I've always been hesitant to link up with Rachel for Menu Monday but today I am taking the plunge! I do a lot of cooking on the weekend so we never have a Monday - Friday menu; ours is more like Saturday - Thursday. It's just easier for me to cook things while Alex is home. We normally eat left overs or I use something I've made in a different way later in the week.
I've realized that, regardless of the day I cook the meal, people are interested in what others are eating! I have ladies ask me for recipes on twitter all the time and I am always browsing other menus to get new ideas. So, who cares about what day I cook a meal? All anyone cares about is what that meal may be!
So, here is our menu!
Saturday: Eggplant Parmesan and fresh salad
Sunday: Hatch Chile Carnitas with Skinny Taste Broccoli Mac and Cheese
Tuesday: Left over eggplant parm and salad
Wednesday: Baked Carnitas burritos with tomatillo sauce (totally
winging this dish - we'll see how it turns out)
Thursday: Left over soup
Friday:Take out (no clue what - we just always order out Friday night for dinner)
Because I know I will have questions - the Hatch Chile Carnitas came pre-seasoned from HEB (a Texas grocery store) and are AMAZING! RUN to HEB and pick some up if you are a Texan! I put them in the crock pot with a diced onion and minced garlic. Cooked until tender. Then Alex moved them over to the grill (in a grill pan) and cooked them on low until there was a nice crust on the meat. Seriously amazing.
I've had several people ask for the Eggplant Parmesan recipe on twitter this weekend. It's something I threw together one night after reading several recipes on line. So, not completely original but there is no recipe to link! I don't measure when I cook - sorry! I probably should start doing that if I'm going to share recipes from my kitchen! Also I am absolutely horrible at telling you how to make things! So sorry! Feel free to ask questions if I haven't been clear!
2 Eggplants (depends on size and how much you want to make
2 jars red sauce (or homemade which I normally use b/c I keep it in my freezer)
Red pepper flakes
2 eggs (depends on how many eggplants you use)
Peel eggplant and slice into thin circles (I keep mine about 1/4 inch thick)
In a pie plate (makes coating easiest) mix plain breadcrumbs, salt, pepper, Italian season, garlic powder, pinch of red pepper flakes, and some Parmesan cheese together.
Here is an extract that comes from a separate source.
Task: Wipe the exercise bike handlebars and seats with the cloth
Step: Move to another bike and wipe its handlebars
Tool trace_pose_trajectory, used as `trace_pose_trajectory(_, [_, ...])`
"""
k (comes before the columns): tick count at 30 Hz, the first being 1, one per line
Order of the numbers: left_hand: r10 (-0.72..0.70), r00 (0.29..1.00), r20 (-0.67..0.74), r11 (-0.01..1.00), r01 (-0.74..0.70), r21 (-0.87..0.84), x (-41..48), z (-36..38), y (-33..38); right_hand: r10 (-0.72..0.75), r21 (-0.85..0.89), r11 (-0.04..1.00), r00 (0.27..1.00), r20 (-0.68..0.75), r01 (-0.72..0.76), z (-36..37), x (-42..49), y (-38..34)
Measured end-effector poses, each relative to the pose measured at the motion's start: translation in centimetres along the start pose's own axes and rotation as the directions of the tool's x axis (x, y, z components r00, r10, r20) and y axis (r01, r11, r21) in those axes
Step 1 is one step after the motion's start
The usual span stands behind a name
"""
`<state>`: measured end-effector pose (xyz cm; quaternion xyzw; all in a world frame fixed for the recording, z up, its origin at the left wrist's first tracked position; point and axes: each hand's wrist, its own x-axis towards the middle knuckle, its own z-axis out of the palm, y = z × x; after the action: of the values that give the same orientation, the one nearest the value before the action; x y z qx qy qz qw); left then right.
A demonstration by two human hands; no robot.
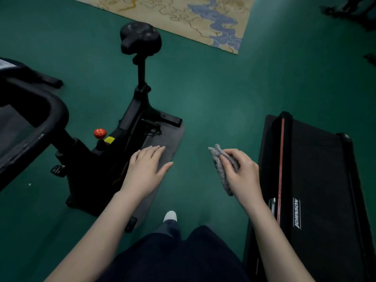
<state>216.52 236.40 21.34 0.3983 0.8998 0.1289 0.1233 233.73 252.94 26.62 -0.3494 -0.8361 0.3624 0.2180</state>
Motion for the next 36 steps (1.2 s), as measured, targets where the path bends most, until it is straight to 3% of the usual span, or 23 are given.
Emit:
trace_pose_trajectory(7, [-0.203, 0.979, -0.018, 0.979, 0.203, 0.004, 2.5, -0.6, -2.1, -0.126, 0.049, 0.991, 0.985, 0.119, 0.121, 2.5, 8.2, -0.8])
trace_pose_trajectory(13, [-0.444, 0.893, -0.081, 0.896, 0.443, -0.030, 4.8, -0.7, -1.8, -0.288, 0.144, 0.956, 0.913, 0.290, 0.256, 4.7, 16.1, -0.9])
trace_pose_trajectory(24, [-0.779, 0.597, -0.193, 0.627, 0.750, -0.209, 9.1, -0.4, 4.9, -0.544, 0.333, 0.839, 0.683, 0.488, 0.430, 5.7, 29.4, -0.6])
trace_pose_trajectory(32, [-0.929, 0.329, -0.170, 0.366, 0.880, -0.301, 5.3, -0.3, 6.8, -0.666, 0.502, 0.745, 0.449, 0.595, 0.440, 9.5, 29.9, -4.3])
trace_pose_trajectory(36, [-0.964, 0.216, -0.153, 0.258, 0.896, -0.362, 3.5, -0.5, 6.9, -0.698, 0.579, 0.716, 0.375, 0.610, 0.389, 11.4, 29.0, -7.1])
Note: I always accidentally under season my breadcrumbs. Be sure to add enough seasoning - it takes way more than you think!
In a separate bowl, beat eggs
Dip eggplant slices into eggs and then place in pie plate to coat with breadcrumbs. Place on baking sheet.
Bake at 425 for 5-6 minutes. Flip eggplant and bake another 4-5 minutes.
Decrease over temperature to 400
In a baking dish (size will depend on how much you make), spread a thin layer of red sauce in the bottom. Layer baked eggplant, mozzarella, and red sauce until you have used all of the eggplant.
End layering with red sauce and top with mozzarella and Parmesan.
Bake until sauce is bubbly (about 15-20 minutes)
Broil for about 3 minutes to brown cheese.
I normally serve mine with some type of pasta as I never use all of the sauce I have frozen. You could easily half the recipe (1 eggplant, 1 egg, 1 jar sauce) if you don't like left overs or are making it for only 1-2 people. I have a husband that loves to eat and a toddler that LOVES eggplant parm so I make a HUGE dish of it.
If anyone is interested I can share my homemade red sauce this week or next! I need to think through it first because, like I mentioned, I don't measure and honestly have no clue how to even begin writing a recipe for it!
I'm thinking about starting to either label my recipe posts or have them all feed over into a recipe page up top. Would anyone use that feature? Dumb? Good idea? Let me know!
What are y'all eating this week? I'd love to hear so I can get some new ideas!